Amplification of IN with a stabilized spike of SARS-CoV-2 induces mucosal humoral memory. (A) Experimental design: Mice were immunized intramuscularly (IM) with 1 μg of mRNA-lipid nanoparticles (LNPs) encoding the adhesion protein of full-length SARS-CoV-2 (SCV2) (Pfizer/BioNTech BNT162b2), followed by intranasally (IN). ) immunization with 1 μg of fusion-stabilized (Hexapro), trimeric recombinant SCV2 protein 14 days after mRNA-LNP immunization. Fourteen days after the acute injection, serum, bronchoalveolar lavage (BALF), and nasal lavage fluids were collected to assess antibody binding and neutralization responses.
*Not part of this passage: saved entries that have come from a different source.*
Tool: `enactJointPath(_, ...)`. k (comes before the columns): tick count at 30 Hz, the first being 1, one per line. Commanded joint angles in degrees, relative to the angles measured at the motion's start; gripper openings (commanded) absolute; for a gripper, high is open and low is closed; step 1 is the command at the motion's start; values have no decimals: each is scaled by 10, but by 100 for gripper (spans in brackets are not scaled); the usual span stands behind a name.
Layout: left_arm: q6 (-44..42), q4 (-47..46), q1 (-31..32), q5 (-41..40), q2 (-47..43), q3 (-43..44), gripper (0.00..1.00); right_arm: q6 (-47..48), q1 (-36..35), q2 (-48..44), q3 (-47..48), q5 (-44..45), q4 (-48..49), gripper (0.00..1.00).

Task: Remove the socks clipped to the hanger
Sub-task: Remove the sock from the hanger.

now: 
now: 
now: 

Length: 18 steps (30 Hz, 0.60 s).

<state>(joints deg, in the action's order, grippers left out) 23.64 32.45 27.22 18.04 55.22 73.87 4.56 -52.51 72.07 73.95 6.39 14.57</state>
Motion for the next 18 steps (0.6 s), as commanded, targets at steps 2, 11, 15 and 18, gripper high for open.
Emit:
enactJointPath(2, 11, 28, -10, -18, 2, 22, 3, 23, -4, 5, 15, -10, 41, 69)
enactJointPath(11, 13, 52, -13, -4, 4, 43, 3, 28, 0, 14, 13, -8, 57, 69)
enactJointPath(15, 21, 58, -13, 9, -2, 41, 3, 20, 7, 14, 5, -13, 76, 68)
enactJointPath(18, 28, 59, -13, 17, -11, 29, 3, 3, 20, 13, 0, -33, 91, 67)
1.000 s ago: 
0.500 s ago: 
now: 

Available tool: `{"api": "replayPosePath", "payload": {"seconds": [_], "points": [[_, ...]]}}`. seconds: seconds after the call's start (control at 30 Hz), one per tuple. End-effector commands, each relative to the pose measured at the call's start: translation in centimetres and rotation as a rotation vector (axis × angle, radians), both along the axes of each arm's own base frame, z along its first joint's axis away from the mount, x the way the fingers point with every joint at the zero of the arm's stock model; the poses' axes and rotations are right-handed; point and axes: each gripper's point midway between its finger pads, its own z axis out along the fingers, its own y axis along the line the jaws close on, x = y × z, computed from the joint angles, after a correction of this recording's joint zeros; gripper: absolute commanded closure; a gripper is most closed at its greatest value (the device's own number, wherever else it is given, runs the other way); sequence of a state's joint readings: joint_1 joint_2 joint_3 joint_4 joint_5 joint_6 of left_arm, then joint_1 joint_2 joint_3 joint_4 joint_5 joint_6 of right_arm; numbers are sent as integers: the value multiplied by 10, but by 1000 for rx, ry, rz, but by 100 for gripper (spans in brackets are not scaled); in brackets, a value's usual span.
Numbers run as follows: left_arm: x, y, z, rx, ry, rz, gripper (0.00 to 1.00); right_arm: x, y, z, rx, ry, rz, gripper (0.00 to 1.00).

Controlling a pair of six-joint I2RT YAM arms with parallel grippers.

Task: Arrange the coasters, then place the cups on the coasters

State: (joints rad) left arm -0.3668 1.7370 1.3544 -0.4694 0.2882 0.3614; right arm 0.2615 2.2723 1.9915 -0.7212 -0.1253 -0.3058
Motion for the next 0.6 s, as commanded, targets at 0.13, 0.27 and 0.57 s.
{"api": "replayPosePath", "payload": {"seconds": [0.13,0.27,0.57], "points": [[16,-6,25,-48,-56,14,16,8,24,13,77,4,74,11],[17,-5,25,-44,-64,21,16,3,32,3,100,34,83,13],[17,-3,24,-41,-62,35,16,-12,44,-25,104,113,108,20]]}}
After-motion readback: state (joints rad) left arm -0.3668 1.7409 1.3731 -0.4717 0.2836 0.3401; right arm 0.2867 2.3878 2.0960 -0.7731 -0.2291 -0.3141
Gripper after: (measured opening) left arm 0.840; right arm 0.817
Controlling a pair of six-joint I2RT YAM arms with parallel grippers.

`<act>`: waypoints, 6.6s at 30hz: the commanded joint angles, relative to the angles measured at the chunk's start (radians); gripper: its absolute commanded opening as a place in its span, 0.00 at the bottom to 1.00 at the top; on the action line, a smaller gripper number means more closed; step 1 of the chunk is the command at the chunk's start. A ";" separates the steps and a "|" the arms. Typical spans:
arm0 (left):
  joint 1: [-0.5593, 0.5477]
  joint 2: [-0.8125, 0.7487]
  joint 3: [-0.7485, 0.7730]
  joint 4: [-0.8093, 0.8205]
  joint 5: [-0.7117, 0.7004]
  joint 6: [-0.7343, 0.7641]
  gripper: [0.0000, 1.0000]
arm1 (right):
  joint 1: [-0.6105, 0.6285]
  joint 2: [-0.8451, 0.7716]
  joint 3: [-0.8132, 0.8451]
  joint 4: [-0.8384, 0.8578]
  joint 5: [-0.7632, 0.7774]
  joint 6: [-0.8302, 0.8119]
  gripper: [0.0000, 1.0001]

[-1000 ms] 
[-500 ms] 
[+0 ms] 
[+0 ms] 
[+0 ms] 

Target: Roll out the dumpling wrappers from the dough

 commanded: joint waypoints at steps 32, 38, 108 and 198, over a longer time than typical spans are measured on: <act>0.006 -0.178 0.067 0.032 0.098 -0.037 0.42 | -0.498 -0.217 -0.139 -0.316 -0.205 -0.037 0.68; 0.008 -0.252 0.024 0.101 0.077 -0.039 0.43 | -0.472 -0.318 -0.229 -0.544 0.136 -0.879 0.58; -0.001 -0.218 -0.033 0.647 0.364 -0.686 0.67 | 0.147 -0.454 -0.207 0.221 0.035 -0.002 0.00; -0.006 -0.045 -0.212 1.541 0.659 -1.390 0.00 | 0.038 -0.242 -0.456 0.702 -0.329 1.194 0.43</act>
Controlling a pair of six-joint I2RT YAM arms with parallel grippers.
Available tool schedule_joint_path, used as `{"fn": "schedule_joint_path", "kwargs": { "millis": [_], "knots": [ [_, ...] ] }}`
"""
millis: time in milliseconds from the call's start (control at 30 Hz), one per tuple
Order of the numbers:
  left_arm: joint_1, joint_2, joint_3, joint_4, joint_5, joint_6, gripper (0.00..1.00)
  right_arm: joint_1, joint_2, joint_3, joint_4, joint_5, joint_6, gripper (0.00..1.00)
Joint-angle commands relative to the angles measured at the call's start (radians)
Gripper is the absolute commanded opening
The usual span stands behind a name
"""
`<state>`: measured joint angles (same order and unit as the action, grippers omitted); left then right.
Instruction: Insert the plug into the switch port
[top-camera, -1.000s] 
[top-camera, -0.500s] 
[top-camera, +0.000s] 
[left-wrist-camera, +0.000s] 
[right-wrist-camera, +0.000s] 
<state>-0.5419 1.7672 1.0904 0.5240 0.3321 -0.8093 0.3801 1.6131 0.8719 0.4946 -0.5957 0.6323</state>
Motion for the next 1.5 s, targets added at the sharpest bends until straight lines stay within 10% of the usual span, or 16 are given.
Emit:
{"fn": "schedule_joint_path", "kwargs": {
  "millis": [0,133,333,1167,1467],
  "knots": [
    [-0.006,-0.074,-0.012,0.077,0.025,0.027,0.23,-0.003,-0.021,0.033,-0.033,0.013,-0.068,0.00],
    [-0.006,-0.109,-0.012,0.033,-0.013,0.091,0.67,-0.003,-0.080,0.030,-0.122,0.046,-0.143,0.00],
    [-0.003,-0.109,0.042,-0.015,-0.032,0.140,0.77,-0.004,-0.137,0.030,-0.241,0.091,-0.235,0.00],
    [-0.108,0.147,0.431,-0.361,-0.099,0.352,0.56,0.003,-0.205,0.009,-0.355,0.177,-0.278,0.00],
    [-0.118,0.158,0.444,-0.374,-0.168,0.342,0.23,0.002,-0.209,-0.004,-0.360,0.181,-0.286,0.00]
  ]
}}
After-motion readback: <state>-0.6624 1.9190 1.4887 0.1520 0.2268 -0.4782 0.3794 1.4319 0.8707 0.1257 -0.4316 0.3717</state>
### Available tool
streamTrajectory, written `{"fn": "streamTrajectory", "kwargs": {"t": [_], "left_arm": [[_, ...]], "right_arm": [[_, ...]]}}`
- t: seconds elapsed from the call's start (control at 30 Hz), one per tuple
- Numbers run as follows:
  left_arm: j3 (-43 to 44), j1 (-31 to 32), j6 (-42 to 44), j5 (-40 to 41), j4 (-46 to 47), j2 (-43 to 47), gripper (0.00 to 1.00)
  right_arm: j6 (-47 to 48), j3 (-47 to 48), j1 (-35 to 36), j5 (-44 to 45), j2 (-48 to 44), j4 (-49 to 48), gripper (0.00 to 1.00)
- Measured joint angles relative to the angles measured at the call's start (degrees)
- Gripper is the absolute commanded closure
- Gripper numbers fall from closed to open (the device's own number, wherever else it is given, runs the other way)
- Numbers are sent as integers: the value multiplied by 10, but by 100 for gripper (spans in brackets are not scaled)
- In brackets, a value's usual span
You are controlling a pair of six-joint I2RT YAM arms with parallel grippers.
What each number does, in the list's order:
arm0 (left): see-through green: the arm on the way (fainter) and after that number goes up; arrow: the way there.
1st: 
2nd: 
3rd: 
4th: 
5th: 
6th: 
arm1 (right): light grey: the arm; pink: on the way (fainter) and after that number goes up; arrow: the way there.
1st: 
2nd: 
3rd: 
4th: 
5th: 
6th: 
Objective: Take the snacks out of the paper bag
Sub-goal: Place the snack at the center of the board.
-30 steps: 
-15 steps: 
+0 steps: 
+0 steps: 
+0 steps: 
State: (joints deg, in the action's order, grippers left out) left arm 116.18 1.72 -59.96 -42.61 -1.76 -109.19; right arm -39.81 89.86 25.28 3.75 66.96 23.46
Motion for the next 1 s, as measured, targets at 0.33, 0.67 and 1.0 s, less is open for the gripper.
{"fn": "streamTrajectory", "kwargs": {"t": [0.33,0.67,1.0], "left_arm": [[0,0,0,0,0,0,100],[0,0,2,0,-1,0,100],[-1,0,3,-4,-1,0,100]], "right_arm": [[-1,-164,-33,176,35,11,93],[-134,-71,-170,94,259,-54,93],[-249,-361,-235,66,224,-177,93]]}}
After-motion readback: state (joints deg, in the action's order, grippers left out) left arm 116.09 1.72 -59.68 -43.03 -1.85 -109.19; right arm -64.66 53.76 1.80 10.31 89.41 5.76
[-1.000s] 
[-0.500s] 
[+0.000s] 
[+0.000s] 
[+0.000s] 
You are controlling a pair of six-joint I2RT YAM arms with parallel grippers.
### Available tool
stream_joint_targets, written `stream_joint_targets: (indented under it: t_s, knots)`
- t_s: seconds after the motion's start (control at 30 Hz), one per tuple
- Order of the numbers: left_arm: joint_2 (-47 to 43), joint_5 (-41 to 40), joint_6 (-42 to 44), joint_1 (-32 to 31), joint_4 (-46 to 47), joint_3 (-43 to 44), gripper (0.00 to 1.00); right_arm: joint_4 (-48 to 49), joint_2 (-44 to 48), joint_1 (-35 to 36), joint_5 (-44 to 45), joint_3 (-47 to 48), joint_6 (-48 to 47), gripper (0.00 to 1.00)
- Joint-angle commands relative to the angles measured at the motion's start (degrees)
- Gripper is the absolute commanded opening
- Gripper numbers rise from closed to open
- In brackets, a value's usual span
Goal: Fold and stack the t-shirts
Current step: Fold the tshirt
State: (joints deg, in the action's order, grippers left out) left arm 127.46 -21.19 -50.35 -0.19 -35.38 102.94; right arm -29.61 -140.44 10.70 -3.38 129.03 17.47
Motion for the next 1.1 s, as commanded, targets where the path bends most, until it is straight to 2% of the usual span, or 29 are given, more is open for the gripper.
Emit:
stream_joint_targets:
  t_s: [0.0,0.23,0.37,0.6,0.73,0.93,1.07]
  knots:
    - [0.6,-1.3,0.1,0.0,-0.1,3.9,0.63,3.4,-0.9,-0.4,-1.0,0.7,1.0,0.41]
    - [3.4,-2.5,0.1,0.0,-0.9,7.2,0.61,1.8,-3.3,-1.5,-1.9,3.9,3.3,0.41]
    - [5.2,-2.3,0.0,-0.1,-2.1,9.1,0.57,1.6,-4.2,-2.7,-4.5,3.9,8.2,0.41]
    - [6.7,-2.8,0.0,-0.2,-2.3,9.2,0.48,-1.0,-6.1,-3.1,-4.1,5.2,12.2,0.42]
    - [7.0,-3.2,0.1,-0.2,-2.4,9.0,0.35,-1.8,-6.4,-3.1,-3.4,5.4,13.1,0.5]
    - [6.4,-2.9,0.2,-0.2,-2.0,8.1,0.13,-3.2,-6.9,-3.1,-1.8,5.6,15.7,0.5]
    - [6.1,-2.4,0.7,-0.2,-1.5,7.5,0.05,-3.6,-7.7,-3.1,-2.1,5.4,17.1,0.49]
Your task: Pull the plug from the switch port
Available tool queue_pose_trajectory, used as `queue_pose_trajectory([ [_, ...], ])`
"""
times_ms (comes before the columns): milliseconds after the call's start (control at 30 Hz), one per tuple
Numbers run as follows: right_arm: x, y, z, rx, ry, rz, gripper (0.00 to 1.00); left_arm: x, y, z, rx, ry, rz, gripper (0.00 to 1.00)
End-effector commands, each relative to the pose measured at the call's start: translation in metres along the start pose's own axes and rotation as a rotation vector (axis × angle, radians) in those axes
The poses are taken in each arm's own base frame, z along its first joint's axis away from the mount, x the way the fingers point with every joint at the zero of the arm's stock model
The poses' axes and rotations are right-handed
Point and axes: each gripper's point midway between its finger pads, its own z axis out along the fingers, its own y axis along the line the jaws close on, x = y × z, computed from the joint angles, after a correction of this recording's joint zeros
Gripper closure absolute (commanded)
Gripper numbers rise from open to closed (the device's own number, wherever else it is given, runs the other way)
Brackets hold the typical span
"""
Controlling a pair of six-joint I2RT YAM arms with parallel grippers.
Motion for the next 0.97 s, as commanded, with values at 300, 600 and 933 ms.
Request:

Lung tissues were collected for extravascular B-cell analysis. (B to G) Measurement of SCV2 spike S1 subunit-specific nasal IgA (B), nasal lavage IgG (C), BALF IgA (D), BALF IgG (E), serum IgA (F), and serum IgG (G) in naive mice, mice immunized with mRNA-LNP IM (IM Prime), mice immunized with IN spike protein (IN Spike), or IM primed and IN spike-boosted (P&S) mice. (H to K) Measurement of the neutralization titer against SCV2 pseudotyped vesicular stomatitis virus (VSV) in CSF (H) and serum (I). (J to N) Using intravenous (IV) CD45 labeling, different extravascular (antibody negative for IV labeling) B cell subsets were measured, including RBD tetramer-binding B cells, resident IgA+ memory (BRM) B cells , IgG+ BRM cells, IgA+ antibody-secreting cells (ASCs), and IgG+ ASCs in lung tissues from IM Prime or P&S mice. Mean ± sem Statistical significance was calculated by [(B) to (G)] one-way ANOVA or [(H) to (N)] Student’s Test; *P ≤ 0.05, **P ≤ 0.01, ***P ≤ 0.001, ****P ≤ 0.0001. Individual data points are represented and pooled from two or three independent experiments. credit: Science (2022). DOI: 10.1126/science.abo2523
A nasal vaccine developed by Yale University may help boost the immune response to COVID-19 in previously vaccinated animals and reduce transmission of the virus, Yale researchers report Oct. 27 in the journal Science.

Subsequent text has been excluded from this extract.